### Brief
Every line with the string "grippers" in it belongs in your answer, so copy them all from the data.

### Information supplied
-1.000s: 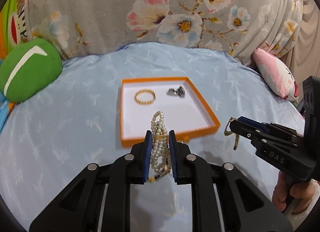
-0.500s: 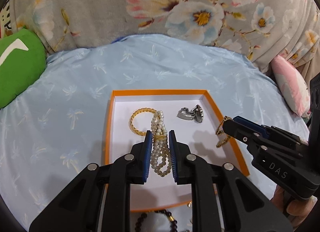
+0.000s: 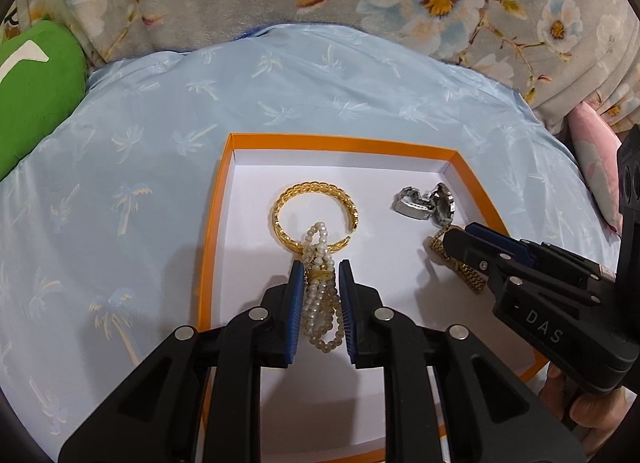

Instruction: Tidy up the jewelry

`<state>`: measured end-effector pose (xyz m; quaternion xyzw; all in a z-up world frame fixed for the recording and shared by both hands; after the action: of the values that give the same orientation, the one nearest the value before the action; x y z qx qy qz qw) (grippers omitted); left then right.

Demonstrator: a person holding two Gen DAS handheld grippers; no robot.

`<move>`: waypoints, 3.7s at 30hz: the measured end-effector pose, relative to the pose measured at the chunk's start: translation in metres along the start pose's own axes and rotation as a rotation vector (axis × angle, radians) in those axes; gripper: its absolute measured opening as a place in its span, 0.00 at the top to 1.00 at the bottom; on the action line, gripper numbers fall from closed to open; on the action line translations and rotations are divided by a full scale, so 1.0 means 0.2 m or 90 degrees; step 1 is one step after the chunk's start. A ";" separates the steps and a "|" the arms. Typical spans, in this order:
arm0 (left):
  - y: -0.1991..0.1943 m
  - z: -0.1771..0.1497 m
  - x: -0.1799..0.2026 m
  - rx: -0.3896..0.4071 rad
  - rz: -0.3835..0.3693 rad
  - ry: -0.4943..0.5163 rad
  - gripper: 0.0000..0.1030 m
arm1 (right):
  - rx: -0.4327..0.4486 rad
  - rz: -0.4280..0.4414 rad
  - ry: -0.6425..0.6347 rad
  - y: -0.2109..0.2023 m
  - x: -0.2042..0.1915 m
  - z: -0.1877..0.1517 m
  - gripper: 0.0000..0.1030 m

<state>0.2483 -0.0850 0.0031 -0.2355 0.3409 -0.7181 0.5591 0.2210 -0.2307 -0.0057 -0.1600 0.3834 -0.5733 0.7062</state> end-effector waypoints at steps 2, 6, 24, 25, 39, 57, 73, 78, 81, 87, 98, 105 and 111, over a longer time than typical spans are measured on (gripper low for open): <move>0.00 0.00 0.00 0.002 0.002 -0.003 0.83 | 0.003 -0.005 -0.004 0.01 -0.01 0.00 0.79; 0.01 -0.02 -0.01 0.006 0.015 -0.004 0.58 | 0.009 -0.011 -0.015 0.00 -0.02 -0.01 0.75; -0.45 -0.33 -0.23 0.073 0.030 -0.042 0.52 | 0.097 -0.014 -0.005 -0.61 -0.08 -0.35 0.64; -0.46 -0.38 -0.22 0.070 0.036 -0.038 0.52 | 0.094 -0.018 -0.003 -0.63 -0.09 -0.40 0.64; -0.53 -0.66 -0.14 0.041 0.077 -0.028 0.52 | 0.032 0.007 -0.005 -0.59 -0.26 -0.74 0.64; -0.45 -0.61 -0.09 0.002 0.053 -0.031 0.49 | 0.016 0.026 0.007 -0.52 -0.33 -0.76 0.64; -0.45 -0.59 -0.07 0.010 0.037 -0.044 0.43 | 0.018 0.033 0.018 -0.52 -0.31 -0.76 0.64; -0.40 -0.56 0.00 -0.006 0.049 -0.015 0.41 | 0.019 0.033 0.017 -0.52 -0.31 -0.75 0.64; -0.37 -0.54 0.04 -0.007 0.067 0.004 0.42 | 0.019 0.034 0.017 -0.52 -0.31 -0.75 0.64; -0.38 -0.56 0.02 0.003 0.082 0.011 0.75 | 0.018 0.034 0.015 -0.52 -0.31 -0.75 0.64; -0.46 -0.64 -0.09 0.007 0.069 -0.007 0.86 | 0.017 0.034 0.001 -0.52 -0.34 -0.75 0.64; -0.49 -0.66 -0.20 0.013 0.073 -0.036 1.00 | -0.001 0.030 -0.023 -0.41 -0.37 -0.65 0.64; -0.50 -0.67 -0.20 0.012 0.056 -0.037 1.00 | -0.027 0.024 -0.050 -0.31 -0.41 -0.60 0.64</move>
<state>0.0978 -0.0013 -0.0082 -0.2359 0.3279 -0.6887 0.6021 0.0864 -0.1464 -0.0139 -0.1903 0.3707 -0.5450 0.7275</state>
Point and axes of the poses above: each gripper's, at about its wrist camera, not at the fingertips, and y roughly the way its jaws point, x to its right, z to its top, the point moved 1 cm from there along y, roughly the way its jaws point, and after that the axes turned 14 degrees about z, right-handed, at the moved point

### Solution below
`<state>`: measured end-effector pose (xyz m; quaternion xyzw; all in a z-up world frame fixed for the recording and shared by both hands; after the action: of the values that give the same orientation, the one nearest the value before the action; x y z qx qy qz qw) (grippers omitted); left then right.
Demonstrator: a person holding two Gen DAS handheld grippers; no robot.

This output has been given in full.